Questo tipo di unifeed garantisce la formazione di una matrice ruminale molto ben strutturata che stimola i pressocettori della parete garantendo una ruminazione efficiente ed una maggior efficienza della cellulosolisi.
Rimangono da valutare le altre frazioni che compongono il grasso nel latte, ovvero l’acido palmitico non proveniente da elongazione (per questo il C16:0 viene denominato frazione mista) e tutti gli acidi grassi a 18 atomi di carbonio, i cosiddetti preformati.
Mentre l’acido palmitico, essendo saturo, non subisce nessuna modificazione a livello ruminale, e quindi passa come tale nell’intestino, è ben noto il tema della progressiva saturazione degli acidi grassi insaturi a 18 atomi di C.
L’acido oleico (C 18:1) va incontro a saturazione, ma senza rischio di depressione di grasso nel latte (MFD), l’acido linoleico (C 18:2) e l’acido linolenico (C18:3), se in certe condizioni (SARA) non vengono correttamente saturati nel rumine, possono non essere riconosciuti come precursori del grasso nel latte e dirottati al metabolismo energetico conducendo ad una diminuzione del titolo di grasso.
Senza addentrarci nei meccanismi di cui sopra, può essere considerato fisiologico un quantitativo di acidi grassi polinsaturi nel latte oscillante tra il 4-5% dei grassi totali del latte.
Negli ultimi anni abbiamo assistito al maggior uso di supplementi di grassi frazionati (C16:0), grassi idrogenati contenenti elevati quantitativi di stearico (C18:0) e alla contestuale diminuzione dell’uso dei semi oleosi o loro derivati per motivi sanitari (seme di cotone, pannello di germe di mais) o per motivi di costo (panello di lino, soia integrale).
Ciò ha diminuito la frazione lipidica insatura somministrata agli animali spostando la produzione di grasso nel latte più in alto. Non è raro incontrare acidogrammi dei grassi nel latte con quantitativi di C16 vicini al 40% e di C18:0 vicino al 20%.

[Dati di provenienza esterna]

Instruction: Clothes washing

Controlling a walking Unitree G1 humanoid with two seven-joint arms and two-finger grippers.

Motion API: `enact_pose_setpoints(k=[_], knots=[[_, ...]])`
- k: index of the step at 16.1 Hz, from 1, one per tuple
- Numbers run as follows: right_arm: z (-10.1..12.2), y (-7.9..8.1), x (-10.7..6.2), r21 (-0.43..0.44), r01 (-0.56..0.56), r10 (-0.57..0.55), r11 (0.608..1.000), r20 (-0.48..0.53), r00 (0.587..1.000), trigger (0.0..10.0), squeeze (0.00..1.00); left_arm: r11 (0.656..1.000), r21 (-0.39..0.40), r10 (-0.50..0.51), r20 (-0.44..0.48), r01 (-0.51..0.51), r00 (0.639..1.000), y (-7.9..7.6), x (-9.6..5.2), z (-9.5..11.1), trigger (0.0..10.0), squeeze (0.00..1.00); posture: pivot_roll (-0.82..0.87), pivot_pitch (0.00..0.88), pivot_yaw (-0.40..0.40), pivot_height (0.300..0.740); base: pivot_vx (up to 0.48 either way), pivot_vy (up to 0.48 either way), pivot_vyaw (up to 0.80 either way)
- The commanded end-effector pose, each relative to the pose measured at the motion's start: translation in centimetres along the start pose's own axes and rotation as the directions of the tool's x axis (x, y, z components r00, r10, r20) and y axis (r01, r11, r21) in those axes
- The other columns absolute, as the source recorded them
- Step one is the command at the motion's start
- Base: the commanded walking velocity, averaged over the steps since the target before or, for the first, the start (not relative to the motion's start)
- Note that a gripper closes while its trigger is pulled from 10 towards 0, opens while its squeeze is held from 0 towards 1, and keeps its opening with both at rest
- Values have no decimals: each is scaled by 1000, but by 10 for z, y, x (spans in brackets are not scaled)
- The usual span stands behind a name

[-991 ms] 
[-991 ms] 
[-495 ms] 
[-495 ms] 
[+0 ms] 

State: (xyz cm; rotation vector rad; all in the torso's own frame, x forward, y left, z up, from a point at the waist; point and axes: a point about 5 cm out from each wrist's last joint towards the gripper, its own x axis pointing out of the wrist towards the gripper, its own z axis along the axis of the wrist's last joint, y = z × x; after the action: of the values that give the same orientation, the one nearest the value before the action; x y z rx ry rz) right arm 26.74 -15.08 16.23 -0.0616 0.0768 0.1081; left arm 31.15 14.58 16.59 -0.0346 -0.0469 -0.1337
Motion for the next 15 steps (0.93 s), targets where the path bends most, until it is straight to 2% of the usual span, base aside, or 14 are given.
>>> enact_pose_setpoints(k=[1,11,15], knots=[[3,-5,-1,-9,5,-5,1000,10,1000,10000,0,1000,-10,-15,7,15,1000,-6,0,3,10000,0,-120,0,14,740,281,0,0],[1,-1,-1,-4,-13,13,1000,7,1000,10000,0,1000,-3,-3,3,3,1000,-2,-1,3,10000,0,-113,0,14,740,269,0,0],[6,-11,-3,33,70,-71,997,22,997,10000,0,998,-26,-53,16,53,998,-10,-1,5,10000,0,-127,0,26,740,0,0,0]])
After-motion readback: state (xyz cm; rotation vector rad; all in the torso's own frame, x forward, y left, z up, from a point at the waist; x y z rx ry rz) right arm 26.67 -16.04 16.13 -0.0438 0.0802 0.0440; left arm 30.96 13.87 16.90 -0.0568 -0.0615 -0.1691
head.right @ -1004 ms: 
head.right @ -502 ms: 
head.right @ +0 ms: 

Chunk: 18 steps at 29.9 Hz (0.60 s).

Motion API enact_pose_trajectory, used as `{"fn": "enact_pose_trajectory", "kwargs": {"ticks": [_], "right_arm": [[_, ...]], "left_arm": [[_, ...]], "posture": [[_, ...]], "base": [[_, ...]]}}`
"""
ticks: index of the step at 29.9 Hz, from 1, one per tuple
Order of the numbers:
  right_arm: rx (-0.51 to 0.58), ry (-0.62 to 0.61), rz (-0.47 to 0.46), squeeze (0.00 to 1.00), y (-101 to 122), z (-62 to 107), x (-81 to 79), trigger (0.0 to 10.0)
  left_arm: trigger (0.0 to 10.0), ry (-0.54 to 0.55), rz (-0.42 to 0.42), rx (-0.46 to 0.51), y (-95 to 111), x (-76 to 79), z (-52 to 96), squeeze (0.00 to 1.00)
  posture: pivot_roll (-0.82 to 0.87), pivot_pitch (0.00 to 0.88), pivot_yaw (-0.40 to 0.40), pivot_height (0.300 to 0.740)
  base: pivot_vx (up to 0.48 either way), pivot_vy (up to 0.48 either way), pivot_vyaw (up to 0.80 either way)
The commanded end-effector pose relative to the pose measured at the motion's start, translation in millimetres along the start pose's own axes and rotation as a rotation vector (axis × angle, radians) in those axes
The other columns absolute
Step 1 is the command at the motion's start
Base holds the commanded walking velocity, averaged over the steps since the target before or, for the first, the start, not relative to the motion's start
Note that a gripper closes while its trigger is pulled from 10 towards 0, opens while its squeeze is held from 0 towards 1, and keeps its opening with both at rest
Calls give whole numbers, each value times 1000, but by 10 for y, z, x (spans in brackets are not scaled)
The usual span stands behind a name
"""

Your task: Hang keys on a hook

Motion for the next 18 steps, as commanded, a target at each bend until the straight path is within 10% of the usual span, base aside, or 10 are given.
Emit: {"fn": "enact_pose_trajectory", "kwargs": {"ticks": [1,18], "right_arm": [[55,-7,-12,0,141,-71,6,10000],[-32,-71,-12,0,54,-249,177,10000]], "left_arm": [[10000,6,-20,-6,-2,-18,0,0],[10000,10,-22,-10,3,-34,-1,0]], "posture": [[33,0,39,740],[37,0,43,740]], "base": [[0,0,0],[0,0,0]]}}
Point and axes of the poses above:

Questi fenomeni possono servire a rispondere in gran parte alle domande esposte all’inizio dell’articolo, ma come fare per produrre più latte a un tenore di grasso minore?
Una soluzione dettata anche dalla situazione di mercato (aumento dei supplementi saturi), è quella di tornare ad utilizzare una parte di semi oleosi, i cui lipidi, ricchi di C18:2 e di C18:3, vanno incontro ai fenomeni sopra descritti favorendo la produzione di maggiori volumi a scapito del tenore di grasso.
Bisogna inoltre tener presente che le frazioni omega 3 e omega 6 contenute in questi alimenti hanno degli effetti extranutrizionali molto importanti.
Molto interessanti a questo proposito sono gli studi più recenti sul seme di soia ad alto titolo di acido oleico arrostito che sembra aumentare la produzione in modo maggiormente proporzionale rispetto a quella del grasso.